Thanks for your suggestions. I'll hold off on sending out a new patch
(following Jonathan Nieder's suggestions [1]) until we decide if further
optimizations (for example, as suggested by Peff) need to be done.
[1] <20170510232231.GC28740@xxxxxxxxxxxxxxxxxxxxxxxxx>
On 05/11/2017 02:46 AM, Jeff King wrote:
On Wed, May 10, 2017 at 03:11:57PM -0700, Jonathan Tan wrote:
After looking at ways to solve jrnieder's performance concerns, if we're
going to need to manage one more item of state within the function, I
might as well use my earlier idea of storing unmatched refs in its own
list instead of immediately freeing them. This version of the patch
should have much better performance characteristics.

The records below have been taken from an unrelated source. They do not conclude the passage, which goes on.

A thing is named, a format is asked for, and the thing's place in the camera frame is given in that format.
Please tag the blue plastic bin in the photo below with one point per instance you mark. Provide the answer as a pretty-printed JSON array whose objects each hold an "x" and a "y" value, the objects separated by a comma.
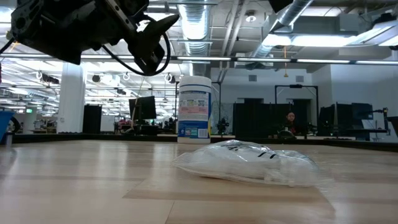
[{"x": 5, "y": 124}]

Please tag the person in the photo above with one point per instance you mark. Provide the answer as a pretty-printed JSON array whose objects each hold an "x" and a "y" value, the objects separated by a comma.
[{"x": 290, "y": 119}]

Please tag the vanity pack in clear bag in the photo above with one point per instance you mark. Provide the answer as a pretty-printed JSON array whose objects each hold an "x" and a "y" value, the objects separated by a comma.
[{"x": 248, "y": 165}]

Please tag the silver ventilation duct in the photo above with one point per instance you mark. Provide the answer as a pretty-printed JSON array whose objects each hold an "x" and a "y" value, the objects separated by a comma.
[{"x": 194, "y": 31}]

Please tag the black cabinet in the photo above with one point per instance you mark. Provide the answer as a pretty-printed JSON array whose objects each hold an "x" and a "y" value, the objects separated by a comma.
[{"x": 92, "y": 119}]

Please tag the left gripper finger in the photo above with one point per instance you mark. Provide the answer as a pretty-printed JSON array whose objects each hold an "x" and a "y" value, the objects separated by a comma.
[
  {"x": 158, "y": 26},
  {"x": 149, "y": 56}
]

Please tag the small background robot arm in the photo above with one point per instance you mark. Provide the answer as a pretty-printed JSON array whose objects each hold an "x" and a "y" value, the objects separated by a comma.
[{"x": 222, "y": 125}]

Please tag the black partition panels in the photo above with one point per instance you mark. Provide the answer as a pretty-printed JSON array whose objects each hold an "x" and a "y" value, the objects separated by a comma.
[{"x": 255, "y": 121}]

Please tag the black background monitor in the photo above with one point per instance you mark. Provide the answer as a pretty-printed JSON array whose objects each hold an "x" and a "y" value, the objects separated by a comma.
[{"x": 143, "y": 109}]

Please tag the black gantry frame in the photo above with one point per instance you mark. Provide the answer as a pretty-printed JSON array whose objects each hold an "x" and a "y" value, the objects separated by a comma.
[{"x": 295, "y": 86}]

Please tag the white pillar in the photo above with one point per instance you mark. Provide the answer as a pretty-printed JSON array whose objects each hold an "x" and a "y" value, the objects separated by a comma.
[{"x": 71, "y": 105}]

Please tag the black workstation screens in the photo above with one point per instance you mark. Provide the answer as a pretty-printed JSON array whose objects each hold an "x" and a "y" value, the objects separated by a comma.
[{"x": 342, "y": 118}]

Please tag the white wipes canister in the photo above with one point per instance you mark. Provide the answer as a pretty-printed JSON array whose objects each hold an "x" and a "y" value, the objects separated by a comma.
[{"x": 194, "y": 109}]

Hrm. So the problem in your original was that the loop became quadratic
in the number of refs when fetching all of them (because the original
relies on the sorting to essentially do a list-merge). Are there any
quadratic bits left?
@@ -649,6 +652,25 @@ static void filter_refs(struct fetch_pack_args *args,
if ((allow_unadvertised_object_request &
(ALLOW_TIP_SHA1 | ALLOW_REACHABLE_SHA1))) {
+ can_append = 1;
+ } else {
+ struct ref *u;
+ /* Check all refs, including those already matched */
+ for (u = unmatched; u; u = u->next) {
+ if (!oidcmp(&ref->old_oid, &u->old_oid)) {
+ can_append = 1;
+ goto can_append;
+ }
+ }
This is inside the nr_sought loop. So if I were to do:
git fetch origin $(git ls-remote origin | awk '{print $1}')
we're back to being quadratic. I realize that's probably a silly thing
to do, but in the general case, you're O(m*n), where "n" is number of
unmatched remote refs and "m" is the number of SHA-1s you're looking
for.
The original patch was quadratic regardless of whether we're fetching
names or SHA-1s, which can be said to be bad since it is a regression in
an existing and common use case (and I agree). This one is O(m*n), as
you said - the "quadratic-ness" only kicks in if you fetch SHA-1s, which
before this patch is impossible.
Doing better would require either sorting both lists, or storing the
oids in something that has better than linear-time lookup. Perhaps a
sha1_array or an oidset? We don't actually need to know anything about
the unmatched refs after the first loop. We just need the list of oids
that let us do can_append.
Having a sha1_array or oidset would require allocation (O(n log n) time,
I think, in addition to O(n) space) and this cost would be incurred
regardless of how many SHA-1s were actually fetched (if m is an order of
magnitude less than log n, for example, having a sha1_array might be
actually worse). Also, presumably we don't want to incur this cost if we
are fetching zero SHA-1s, so we would need to do some sort of pre-check.
I'm inclined to leave it the way it is and consider this only if the use
case of fetching many SHA1-s comes up.
AIUI, you could also avoid creating the unmatched list entirely when the
server advertises tip/reachable sha1s. That's a small optimization, but
I think it may actually make the logic clearer.
If you mean adding an "if" block at the point where we add the unmatched
ref to the unmatched list (that either adds it to the list or
immediately frees it), I think it makes the logic slightly more
complicated. Or maybe you had something else in mind?